29 thoughts on “Ded Moroz, or: Santa Claus”

  1. I am a fan of GInsberg’s American Sentence. I have a few back at Alphabet City labeled as such.

    Years ago, when still studying Russian, we learned Rudolph the Red-Nosed Reindeer – phonetically Roodnik Olen Krasno Nosooi – who commandeered Ded Moroz’s sleigh –

    Hoping your 2022 is off to an excellent start to what will prove to be a wonderful year for you. —CC

    1. ❤ Carlos ❤ – thanks for visiting. May I ask what led you to study Russian? TBH, I was unaware that Ded Moroz had a Rudolph… I mean, it doesn't surprise me, but I wonder if that's something that was borrowed from the Santa Claus character.

      -David

      1. Hello David – Rudolph was wholly appropriated for the sake of the class developing seasonal vocabulary, the carols/seasonal songs being merely a vehicle for that. Dyedooshka Moroz was a given in lieu of any reference to Santa Claus. My grandparents are Ukrainian. —“CC”

        1. CC,

          ah – that makes more sense to me 🙂

          I assumed you must have some roots in the FSU because most of the people I know who study Russian in college that I’ve known do… My mom has been teaching Russian part-time at Rutgers University for many years.


          David

          1. I actually studied Russian in middle-school, through prep school. My grandmother spoke her dialect of Ukrainian, while my grandfather – who was also Ukrainian – somehow grew up speaking a more refined dialect of Russian. They are long gone. I miss them both and we cherish the culture they passed on. Peace. —CC

          2. CC, my father grew up in Moscow, but his parents were both from shtetls in Ukraine before WWII…

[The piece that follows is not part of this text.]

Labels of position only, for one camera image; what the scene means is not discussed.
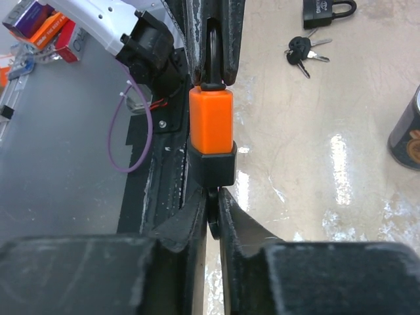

            But I have no idea if they spoke any Ukranian… Russian, yes. Yiddish, yes…

          3. My grandparents on that side came over in the early 1900s, my grandmother in 1914, as a 16 year old, just months before all hell breaks loose, and my grandfather as a teenager along with his brother years before that. They are from Bachory and towns around that area. I think folks who remained behind did not ultimately fare well. They were Greek Catholics – not Greek Orthodox – and spent their entire lives once here on the Lower East Side of NYC, living in railroad flats, with occasional summers upstate NY.

            Probably more than you wanted to hear. Thanks for listening. I look forward to reading more of you this year.

          4. I was under the impression that historically, Christianity and various derived forms of it (Catholic and otherwise), were the dominant Ukrainian faiths, with Judaism less prevalent. I am surprised at your surprise re: Catholics in Ukraine. 🙂

          5. well, I assumed that the vast majority of Christians in Ukraine are Orthodox, rather than Catholic… one does not hear much about Catholics in Ukraine (at least I don’t, and my wife travels there regularly for work, and her family lives not too far away in Rostov, Russian)

  2. A great way to start the new year with a wonderful post. Wishing you a Happy, healthy and a prosperous new year. Looking forward to reading great posts from you.